--- What you should do ---
When counting, include every line of the data that holds "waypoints", then state the total alone.

--- Available data ---

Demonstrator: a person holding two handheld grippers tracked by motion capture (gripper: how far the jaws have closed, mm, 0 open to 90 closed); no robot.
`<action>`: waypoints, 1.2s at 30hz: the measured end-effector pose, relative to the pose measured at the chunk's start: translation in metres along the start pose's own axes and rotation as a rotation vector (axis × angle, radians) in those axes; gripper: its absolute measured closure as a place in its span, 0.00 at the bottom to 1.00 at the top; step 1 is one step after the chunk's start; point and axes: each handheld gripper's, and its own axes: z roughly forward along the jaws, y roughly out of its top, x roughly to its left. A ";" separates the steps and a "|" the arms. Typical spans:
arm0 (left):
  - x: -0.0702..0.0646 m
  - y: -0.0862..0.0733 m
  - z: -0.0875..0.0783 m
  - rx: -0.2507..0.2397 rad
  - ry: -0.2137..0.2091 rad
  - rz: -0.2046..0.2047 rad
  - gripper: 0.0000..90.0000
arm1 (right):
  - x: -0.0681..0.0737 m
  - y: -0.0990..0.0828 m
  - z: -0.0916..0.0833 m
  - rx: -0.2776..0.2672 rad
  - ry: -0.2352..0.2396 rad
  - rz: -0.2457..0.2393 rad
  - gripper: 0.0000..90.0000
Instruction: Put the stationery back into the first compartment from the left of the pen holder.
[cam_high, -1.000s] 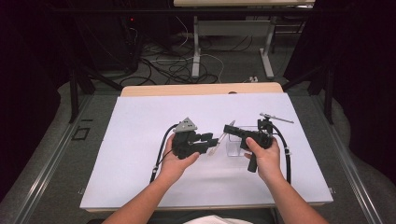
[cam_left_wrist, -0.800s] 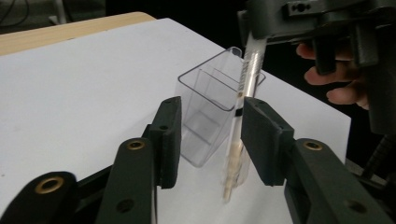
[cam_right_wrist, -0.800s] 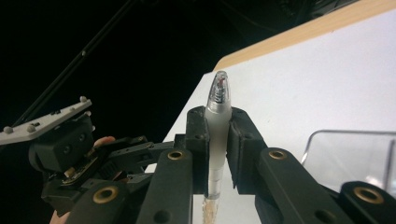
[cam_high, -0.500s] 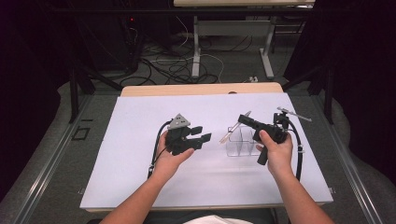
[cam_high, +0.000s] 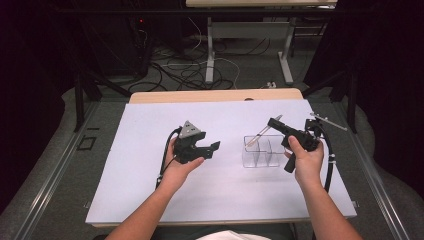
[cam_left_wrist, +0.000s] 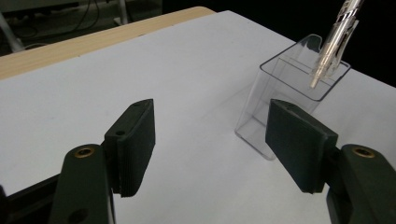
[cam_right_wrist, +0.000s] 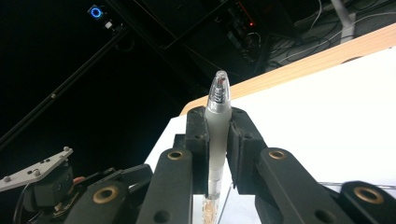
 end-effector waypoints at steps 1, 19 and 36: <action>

--- Exercise response ---
2